Saturday, September 19, 2009

Justification.

It seems to be human nature to want to justify our own behavior with excuses, while excoriating another person for theirs. We make judgements about how someone should act, dress, think, pray, or even work the program, and then set them at a distance from ourselves with this tidy little labelling that drops them into a category of "not like me."

We assure ourselves and others that we'd never do that, would you?

It requires considerable, sustained effort to see each person we run into in our daily round, as a child of God. Most of us have to work very hard to shut off that internal measuring system which is continually judging other people for what we perceive to be flaws, obvious or assumed. If we don't learn to shut it down, or at least reduce the volume, we keep our world small, controlled, and stagnant.

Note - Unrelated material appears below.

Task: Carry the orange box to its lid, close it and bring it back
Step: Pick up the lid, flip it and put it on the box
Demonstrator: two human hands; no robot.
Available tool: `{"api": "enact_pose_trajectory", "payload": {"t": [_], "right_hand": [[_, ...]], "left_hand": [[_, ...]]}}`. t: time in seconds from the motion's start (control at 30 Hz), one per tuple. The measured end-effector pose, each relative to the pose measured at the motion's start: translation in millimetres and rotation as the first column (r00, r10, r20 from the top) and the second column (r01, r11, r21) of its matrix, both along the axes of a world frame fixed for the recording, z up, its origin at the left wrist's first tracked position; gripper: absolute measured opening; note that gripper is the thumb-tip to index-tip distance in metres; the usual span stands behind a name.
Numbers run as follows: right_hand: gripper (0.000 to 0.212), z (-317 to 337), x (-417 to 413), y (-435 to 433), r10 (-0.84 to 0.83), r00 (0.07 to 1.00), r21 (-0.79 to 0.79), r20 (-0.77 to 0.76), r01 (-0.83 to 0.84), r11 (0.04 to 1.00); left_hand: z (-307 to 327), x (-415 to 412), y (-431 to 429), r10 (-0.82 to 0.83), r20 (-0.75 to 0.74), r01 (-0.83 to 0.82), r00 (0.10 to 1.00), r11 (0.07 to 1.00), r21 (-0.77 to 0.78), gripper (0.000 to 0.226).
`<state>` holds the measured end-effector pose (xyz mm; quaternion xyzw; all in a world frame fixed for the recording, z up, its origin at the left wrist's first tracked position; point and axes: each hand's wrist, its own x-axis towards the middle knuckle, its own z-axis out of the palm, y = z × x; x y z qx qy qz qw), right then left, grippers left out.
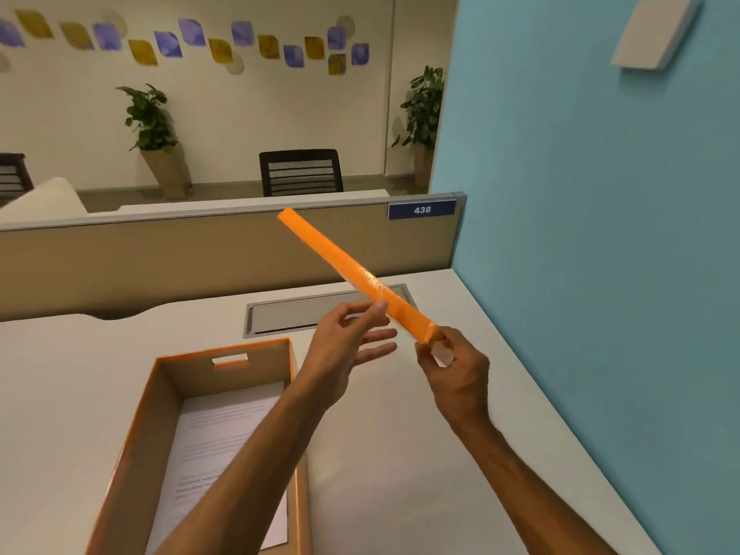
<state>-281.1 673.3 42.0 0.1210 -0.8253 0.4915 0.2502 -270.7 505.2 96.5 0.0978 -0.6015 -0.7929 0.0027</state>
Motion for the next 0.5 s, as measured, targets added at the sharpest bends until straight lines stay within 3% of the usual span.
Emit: {"api": "enact_pose_trajectory", "payload": {"t": [0.1,0.23,0.37,0.5], "right_hand": [[0.021,17,29,-10,-0.007,0.991,-0.196,0.136,0.034,0.980],[0.019,26,60,-14,0.080,0.967,-0.405,0.240,0.025,0.914],[0.036,35,79,-14,0.238,0.934,-0.682,0.266,0.008,0.731],[0.054,41,93,-15,0.437,0.866,-0.854,0.243,-0.023,0.520]], "left_hand": [[1,31,-14,-0.019,0.002,0.019,1.000,0.997,-0.070,0.067],[-17,72,-32,-0.033,0.133,0.044,0.991,0.996,-0.083,0.087],[-41,105,-44,-0.063,0.196,0.070,0.979,0.997,-0.026,0.094],[-54,131,-55,-0.066,0.191,0.067,0.979,0.998,-0.001,0.093]]}}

I have wrestled with this aspect of my personality since I was new to program, and even though I've come a long way from the person I was way back when, it still comes up for me. I will be congratulating myself for my tolerance, not aware that over here, in the shadows, I'm doing the same thing again - setting myself up as the authority on how another person should behave, and if they don't, dismissing them.

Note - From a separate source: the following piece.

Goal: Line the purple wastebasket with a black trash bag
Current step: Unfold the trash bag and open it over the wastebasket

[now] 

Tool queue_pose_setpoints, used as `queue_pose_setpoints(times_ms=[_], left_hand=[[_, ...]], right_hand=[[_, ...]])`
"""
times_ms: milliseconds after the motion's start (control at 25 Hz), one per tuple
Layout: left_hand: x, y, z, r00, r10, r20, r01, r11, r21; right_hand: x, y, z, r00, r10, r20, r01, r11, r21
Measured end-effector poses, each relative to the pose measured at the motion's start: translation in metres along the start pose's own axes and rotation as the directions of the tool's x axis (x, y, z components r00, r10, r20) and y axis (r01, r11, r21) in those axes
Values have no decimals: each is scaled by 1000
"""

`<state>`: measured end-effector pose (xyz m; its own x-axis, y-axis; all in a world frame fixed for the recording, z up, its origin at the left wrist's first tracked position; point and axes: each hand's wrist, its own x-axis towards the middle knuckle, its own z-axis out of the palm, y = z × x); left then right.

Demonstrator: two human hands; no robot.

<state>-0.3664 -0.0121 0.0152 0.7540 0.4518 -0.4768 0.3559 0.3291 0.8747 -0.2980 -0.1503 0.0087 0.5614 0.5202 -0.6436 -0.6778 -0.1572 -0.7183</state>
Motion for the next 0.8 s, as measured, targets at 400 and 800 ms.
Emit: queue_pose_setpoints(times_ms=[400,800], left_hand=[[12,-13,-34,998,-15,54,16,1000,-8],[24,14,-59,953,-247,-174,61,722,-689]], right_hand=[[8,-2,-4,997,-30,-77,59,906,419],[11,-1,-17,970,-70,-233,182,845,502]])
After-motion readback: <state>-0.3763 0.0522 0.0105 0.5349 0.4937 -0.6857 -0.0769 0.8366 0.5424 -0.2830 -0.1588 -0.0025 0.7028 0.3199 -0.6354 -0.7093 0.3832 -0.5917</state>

Some folks rub us the wrong way - those most like sandpaper to my psyche, are those who share my own character defects. Seeing them arrayed in full colour, like a fall banquet, means I cannot pretend that they are not just as annoying and irritating as the character defects I don't happen to own.

I have a choice in this instance - I can squirm and writhe with discomfort, push that knowledge away with heated denials, or I can sigh and accept this as a lovely moment of clarity, delivered by my Higher Power, for my sure and certain benefit.

1 comment:

  1. Yes, I agree that those people who rub me the wrong way are most similar to me. I don't like to acknowledge that but it's true. Awareness is what helps me and it sounds as if you have that.